Así, pues, la endemoniada pandemia del COVID 19 ha llegado como un reactivo explosivo en momentos en que el predominio imperial de Estados Unidos enfrenta su desenlace ante el resto del mundo.
Y, lamentablemente, la pandemia le da un carácter sombrío e imprevisible al futuro de nuestra civilización. Los terrores desatados por la enfermedad han dejado muy en claro que una mayoría abrumadora de la gente está dispuesta a acatar las disposiciones más severas que asuman los gobiernos para enfrentar los contagios.
Como lo señaló la primer ministro de Alemania, Ángela Merkel, la gente ha presenciado y ha aceptado profundas violaciones a los tradicionales derechos individuales, que son la base de la democracia occidental.
En prácticamente todos los países afectados, los gobiernos han impuesto medidas draconianas, aplicándolas en muchos casos mediante la fuerza policial que en muchos casos implica brutalidad.
El magnífico éxito logrado por China al enfrentar el estallido de la pandemia en Wuhán, sometiendo a bloqueo y cuarentena a más de 60 millones de ciudadanos, fue posible gracias a la tremenda disciplina colectiva del pueblo chino, formada y templada a través de miles de años de historia y civilización.
Pero, para el espíritu veleidoso e individualista de la cultura occidental, esa disciplina se convierte en sumisión cargada de amargura. Y una indiferencia política que tiene por efecto que en todas las grandes elecciones occidentales la participación del electorado rara vez supera el 50%, o cual, llegado el caso, permite que, en situaciones críticas intensas, sean los poderosos los que se toman el poder.
De hecho, en términos de aprobación popular, la mayoría de los gobiernos occidentales de hoy no representan a más del 30% de lo que el pueblo desea.

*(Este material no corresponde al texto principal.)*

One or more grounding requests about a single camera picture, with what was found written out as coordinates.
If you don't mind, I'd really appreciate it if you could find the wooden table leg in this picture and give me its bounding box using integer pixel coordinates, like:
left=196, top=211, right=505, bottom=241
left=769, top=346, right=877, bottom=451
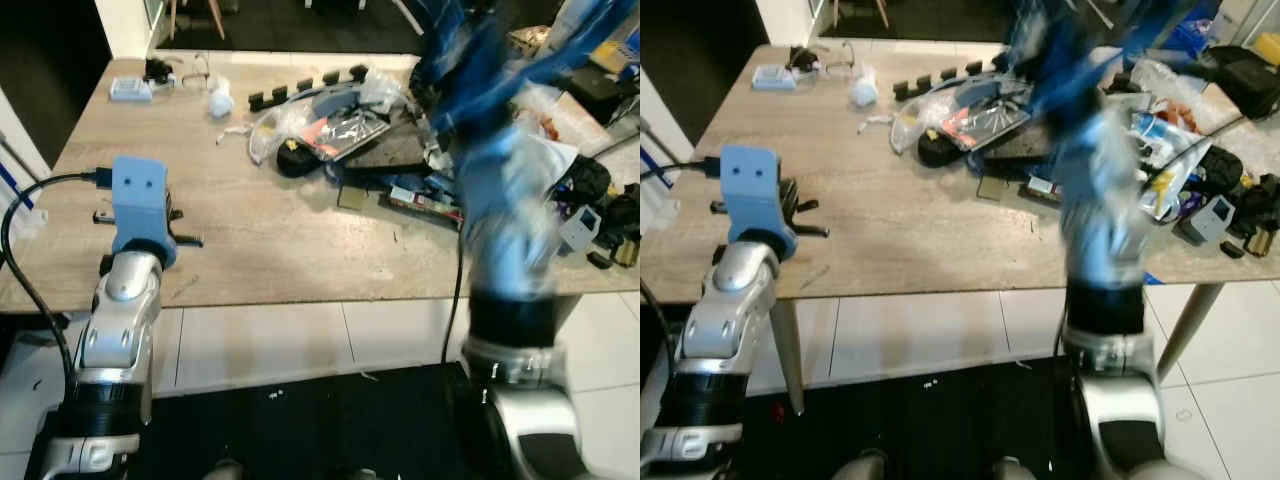
left=1155, top=283, right=1227, bottom=383
left=770, top=298, right=807, bottom=417

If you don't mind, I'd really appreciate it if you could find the dark grey mat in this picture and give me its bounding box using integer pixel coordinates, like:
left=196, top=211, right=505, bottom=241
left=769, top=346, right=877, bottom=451
left=335, top=120, right=441, bottom=176
left=975, top=115, right=1061, bottom=166

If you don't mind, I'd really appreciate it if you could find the black crumpled pouch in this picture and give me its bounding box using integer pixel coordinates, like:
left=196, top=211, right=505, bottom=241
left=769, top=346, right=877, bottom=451
left=1195, top=145, right=1251, bottom=196
left=555, top=155, right=611, bottom=216

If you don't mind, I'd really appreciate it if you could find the black bag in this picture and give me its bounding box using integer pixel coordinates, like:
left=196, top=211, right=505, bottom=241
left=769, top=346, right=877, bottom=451
left=1195, top=45, right=1280, bottom=121
left=570, top=65, right=641, bottom=126

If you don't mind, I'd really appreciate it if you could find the black cable chain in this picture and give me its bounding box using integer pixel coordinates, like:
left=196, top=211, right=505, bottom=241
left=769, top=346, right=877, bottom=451
left=247, top=64, right=373, bottom=113
left=892, top=58, right=1013, bottom=103

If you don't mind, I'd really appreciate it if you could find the clear plastic bag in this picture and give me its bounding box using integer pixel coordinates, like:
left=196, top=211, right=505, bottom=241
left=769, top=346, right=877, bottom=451
left=890, top=72, right=1051, bottom=156
left=247, top=72, right=411, bottom=166

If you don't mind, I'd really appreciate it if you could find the blue-grey plastic part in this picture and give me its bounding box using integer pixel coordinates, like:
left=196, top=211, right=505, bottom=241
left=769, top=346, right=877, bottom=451
left=955, top=78, right=1009, bottom=109
left=313, top=85, right=369, bottom=119

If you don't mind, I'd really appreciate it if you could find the white crumpled tissue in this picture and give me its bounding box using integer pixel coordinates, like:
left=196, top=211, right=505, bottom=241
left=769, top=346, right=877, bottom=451
left=205, top=78, right=237, bottom=121
left=850, top=66, right=881, bottom=108

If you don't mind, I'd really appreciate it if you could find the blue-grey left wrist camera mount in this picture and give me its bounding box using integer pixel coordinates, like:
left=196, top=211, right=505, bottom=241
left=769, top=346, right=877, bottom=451
left=110, top=156, right=179, bottom=269
left=720, top=144, right=798, bottom=261

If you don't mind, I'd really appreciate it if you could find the black floor mat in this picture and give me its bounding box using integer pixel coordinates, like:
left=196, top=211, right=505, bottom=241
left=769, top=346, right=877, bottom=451
left=0, top=362, right=641, bottom=480
left=760, top=355, right=1201, bottom=480

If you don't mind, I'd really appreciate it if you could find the blue white snack packet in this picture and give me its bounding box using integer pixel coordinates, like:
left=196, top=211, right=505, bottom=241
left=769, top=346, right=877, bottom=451
left=1128, top=110, right=1191, bottom=166

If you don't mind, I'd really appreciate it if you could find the silver red foil packet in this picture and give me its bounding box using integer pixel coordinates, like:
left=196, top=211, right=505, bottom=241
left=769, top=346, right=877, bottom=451
left=945, top=95, right=1031, bottom=151
left=300, top=105, right=391, bottom=161

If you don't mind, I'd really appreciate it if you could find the red green printed packet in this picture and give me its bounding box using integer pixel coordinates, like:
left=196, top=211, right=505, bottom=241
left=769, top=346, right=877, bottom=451
left=385, top=184, right=467, bottom=223
left=1022, top=172, right=1069, bottom=203

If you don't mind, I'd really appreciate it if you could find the small white grey device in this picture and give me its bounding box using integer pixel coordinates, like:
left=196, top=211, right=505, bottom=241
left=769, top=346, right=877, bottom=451
left=1178, top=195, right=1233, bottom=246
left=558, top=205, right=601, bottom=256

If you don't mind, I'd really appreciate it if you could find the black round object red label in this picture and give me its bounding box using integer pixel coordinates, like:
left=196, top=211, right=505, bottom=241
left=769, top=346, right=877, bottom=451
left=917, top=132, right=966, bottom=169
left=276, top=142, right=326, bottom=179

¿Es entonces, en occidente, el pueblo el que, con su indiferencia deja que la democracia real desaparezca?...
Realmente parece que después de esta endiablada pandemia nos encontraremos inmersos en una civilización muy transformada. Quizás muy desfigurada.
Hasta la próxima, gente amiga. Hay peligro. Pero, en fin, en el peligro a veces se oculta también un renacimiento.